Luxemburg’un Rus Devrimi’ne yönelik eleştirisine gelince, bu mükemmel broşürün Ekim Devrimi’ne koşulsuz destek veren bir görüş açısıyla yazılmış olduğu asla unutulmamalıdır. Luxemburg, Lenin’in ve Troçki’nin “hataları”nın, İkinci Enternasyonal’in ve Alman Sosyal Demokrasisinin ihanetlerinin bir sonucu olarak Bolşevik Partisi’nin karşı karşıya kaldığı çok güç koşullardan kaynaklandığını vurgular.

Bolşevik politikaların ve eylemlerin belirli yönlerine yöneltmiş olduğu eleştirilere karşın Luxemburg, Lenin’in ve Troçki’nin çalışmasına çok büyük bir hayranlık duyduğu konusunda şüpheye yer bırakmaz.

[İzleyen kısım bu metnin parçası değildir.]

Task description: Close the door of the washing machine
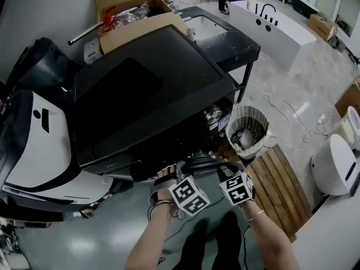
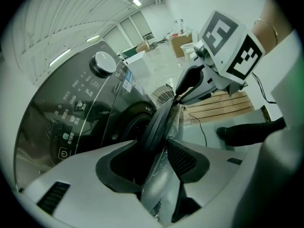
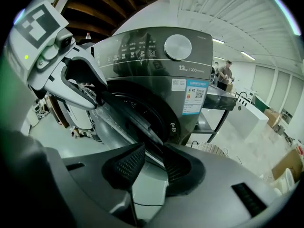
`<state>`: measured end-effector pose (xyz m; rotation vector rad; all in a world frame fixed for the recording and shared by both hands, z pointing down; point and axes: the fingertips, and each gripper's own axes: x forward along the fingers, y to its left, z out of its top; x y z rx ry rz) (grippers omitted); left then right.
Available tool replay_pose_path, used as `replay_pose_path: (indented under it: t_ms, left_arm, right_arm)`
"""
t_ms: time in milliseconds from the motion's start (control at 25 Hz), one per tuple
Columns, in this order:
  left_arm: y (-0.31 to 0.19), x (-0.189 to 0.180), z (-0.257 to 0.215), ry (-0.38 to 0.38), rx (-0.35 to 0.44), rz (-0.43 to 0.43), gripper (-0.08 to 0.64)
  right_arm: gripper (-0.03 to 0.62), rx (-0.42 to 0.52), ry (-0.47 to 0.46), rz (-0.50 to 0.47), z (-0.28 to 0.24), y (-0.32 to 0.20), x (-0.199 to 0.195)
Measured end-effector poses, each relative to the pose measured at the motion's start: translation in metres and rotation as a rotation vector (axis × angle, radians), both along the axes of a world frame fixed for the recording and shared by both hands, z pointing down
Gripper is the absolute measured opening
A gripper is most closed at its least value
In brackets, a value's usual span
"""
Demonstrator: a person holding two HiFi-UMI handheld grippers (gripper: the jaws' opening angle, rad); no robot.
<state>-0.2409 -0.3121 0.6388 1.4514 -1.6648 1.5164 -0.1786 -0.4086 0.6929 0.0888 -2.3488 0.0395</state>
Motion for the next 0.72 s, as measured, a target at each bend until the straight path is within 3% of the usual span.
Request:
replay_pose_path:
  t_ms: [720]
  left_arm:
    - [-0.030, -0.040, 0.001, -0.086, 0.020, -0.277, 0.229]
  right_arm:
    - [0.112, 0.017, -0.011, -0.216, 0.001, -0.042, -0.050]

Luxemburg şöyle yazmıştı: “Bolşevikler, gerçek devrimci bir partinin tarihsel olanakların sunduğu sınırlar içinde yapabileceği katkıyı her şeyiyle yapabileceklerini gösterdiler. Onlardan mucizeler yaratmaları beklenmiyor. Savaş tarafından tüketilmiş, emperyalizm tarafından boğazlanmış, uluslararası proletarya tarafından ihanete uğramış, yalıtılmış bir ülkede, örnek ve kusursuz bir proleter devrimi bir mucize olurdu.

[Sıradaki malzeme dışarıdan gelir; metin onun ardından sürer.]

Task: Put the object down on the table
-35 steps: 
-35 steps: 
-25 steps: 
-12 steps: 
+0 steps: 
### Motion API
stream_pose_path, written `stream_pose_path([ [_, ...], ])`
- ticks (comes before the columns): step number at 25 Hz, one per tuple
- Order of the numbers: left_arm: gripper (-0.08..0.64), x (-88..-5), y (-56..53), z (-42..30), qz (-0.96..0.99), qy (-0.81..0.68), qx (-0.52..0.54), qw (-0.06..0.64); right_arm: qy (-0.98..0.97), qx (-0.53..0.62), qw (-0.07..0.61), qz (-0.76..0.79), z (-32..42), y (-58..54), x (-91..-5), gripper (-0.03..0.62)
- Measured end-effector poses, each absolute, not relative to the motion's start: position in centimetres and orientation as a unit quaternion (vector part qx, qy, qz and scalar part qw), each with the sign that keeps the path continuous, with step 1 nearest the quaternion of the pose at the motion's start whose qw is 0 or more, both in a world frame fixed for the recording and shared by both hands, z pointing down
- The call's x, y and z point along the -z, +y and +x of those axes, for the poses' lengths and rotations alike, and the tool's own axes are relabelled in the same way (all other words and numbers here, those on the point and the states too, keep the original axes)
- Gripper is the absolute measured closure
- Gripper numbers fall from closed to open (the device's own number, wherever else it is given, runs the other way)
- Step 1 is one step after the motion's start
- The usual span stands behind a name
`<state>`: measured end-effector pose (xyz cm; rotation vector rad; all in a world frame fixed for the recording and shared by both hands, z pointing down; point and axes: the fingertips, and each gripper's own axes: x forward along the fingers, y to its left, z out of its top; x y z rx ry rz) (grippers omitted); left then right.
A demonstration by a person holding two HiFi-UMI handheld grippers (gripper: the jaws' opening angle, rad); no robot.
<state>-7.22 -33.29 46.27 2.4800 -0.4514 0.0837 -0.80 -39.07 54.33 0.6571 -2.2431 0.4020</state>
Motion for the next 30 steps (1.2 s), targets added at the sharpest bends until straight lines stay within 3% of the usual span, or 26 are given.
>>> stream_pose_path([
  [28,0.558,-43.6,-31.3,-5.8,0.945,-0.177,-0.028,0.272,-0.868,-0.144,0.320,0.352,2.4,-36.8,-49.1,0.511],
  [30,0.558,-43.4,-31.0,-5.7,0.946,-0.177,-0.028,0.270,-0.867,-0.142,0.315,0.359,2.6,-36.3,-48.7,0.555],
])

“Önemli olan, Bolşeviklerin politikalarında temel olanla olmayanı, özsel olanla kazara ortaya çıkan sivrilikleri ayırt edebilmektir. Bütün dünyada belirleyici nihai mücadelelerle yüz yüze olduğumuz bu dönemde, sosyalizmin en büyük sorunu zamanımızın en yakıcı sorunu haline geldi ve hâlâ da öyle olmaya devam ediyor. Bu sorun, şu ya da bu ikincil taktik sorunlardan biri değil, fakat proletaryanın eyleme geçme kapasitesiyle, eylem gücüyle, sosyalist iktidarı gerçekleştirme iradesiyle ilgilidir. Bu bakımdan, Lenin ve Troçki ile arkadaşları, dünya proletaryasına örnek olarak en önde giden kişilerdir; onlar, şimdiye kadar Hutten ile birlikte ‘Ben cüret ettim!’ diye haykırabilen biricik insanlar olmaya devam ediyorlar.

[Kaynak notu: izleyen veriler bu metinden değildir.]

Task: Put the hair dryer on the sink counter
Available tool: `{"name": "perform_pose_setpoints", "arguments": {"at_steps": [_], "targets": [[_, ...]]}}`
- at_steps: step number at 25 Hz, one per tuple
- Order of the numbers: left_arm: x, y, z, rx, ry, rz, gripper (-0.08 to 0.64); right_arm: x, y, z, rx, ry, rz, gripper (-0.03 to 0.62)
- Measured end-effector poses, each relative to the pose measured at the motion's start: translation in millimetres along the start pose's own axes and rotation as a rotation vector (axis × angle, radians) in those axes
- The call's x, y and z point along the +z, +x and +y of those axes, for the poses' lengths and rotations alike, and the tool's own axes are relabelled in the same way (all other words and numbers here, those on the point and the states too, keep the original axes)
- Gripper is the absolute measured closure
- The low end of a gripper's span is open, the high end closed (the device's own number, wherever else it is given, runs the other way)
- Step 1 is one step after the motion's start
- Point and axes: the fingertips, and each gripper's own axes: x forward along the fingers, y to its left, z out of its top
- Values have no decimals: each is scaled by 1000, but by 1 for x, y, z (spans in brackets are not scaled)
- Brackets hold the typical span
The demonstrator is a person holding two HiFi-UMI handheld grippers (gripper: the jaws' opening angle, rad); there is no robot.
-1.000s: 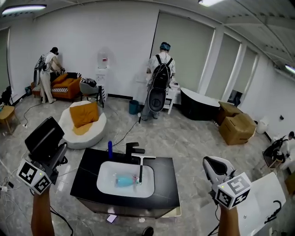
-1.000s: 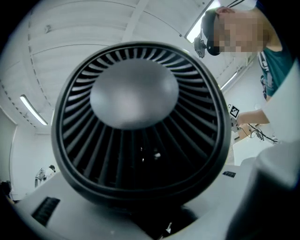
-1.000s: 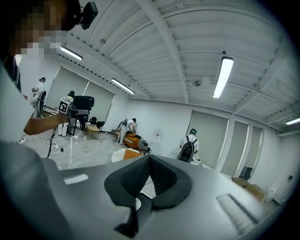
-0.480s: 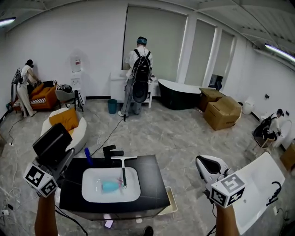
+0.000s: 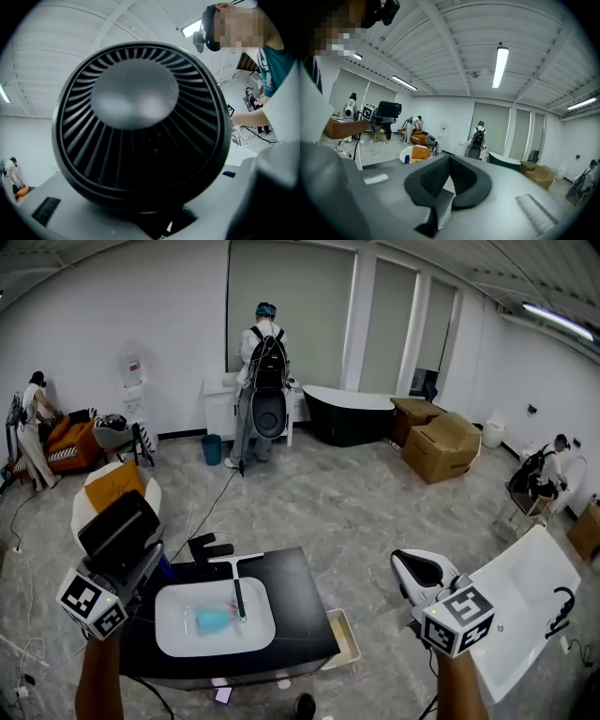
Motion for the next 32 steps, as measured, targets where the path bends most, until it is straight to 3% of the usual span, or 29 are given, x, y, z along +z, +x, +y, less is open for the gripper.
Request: {"name": "perform_pose_setpoints", "arguments": {"at_steps": [18,32], "targets": [[-82,117,-63,-176,-25,112,314,-82,28,-41,-40,73,66,581],[-176,192,-130,-292,-44,251,314,-155,43,-69,-45,125,123,581]]}}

“Bolşevik siyasette temel ve kalıcı olan budur. Bu anlamda Bolşevikler siyasal iktidarı fethetmek, sosyalizmin gerçekleştirilmesini pratik bir sorun olarak koymak ve bütün dünyada emekle sermaye arasındaki hesabın görülmesi davasını ilerletmek yoluyla uluslararası proletaryanın başını çekerek ölümsüz bir tarihsel hizmette bulundular. Rusya’da sorun sadece ortaya konabilirdi. Rusya’da çözülemezdi. Ve bu anlamda gelecek her yerde ‘Bolşevizm’e aittir.”

Son olarak bir tavsiye: Lenin, Troçki ve Luxemburg sunaklarında tapınmamız gereken tanrılar değiller. Onlar sahip oldukları bütün dehaya karşın hata yapabilen insanlardı. Sosyalist hareketin tarihsel mirasına duyulan güven, Lenin ve Troçki ya da konumuz bağlamında Luxemburg’un almış oldukları her kararın doğruluğuna kesin bir inanç duyulmasını gerektirmez.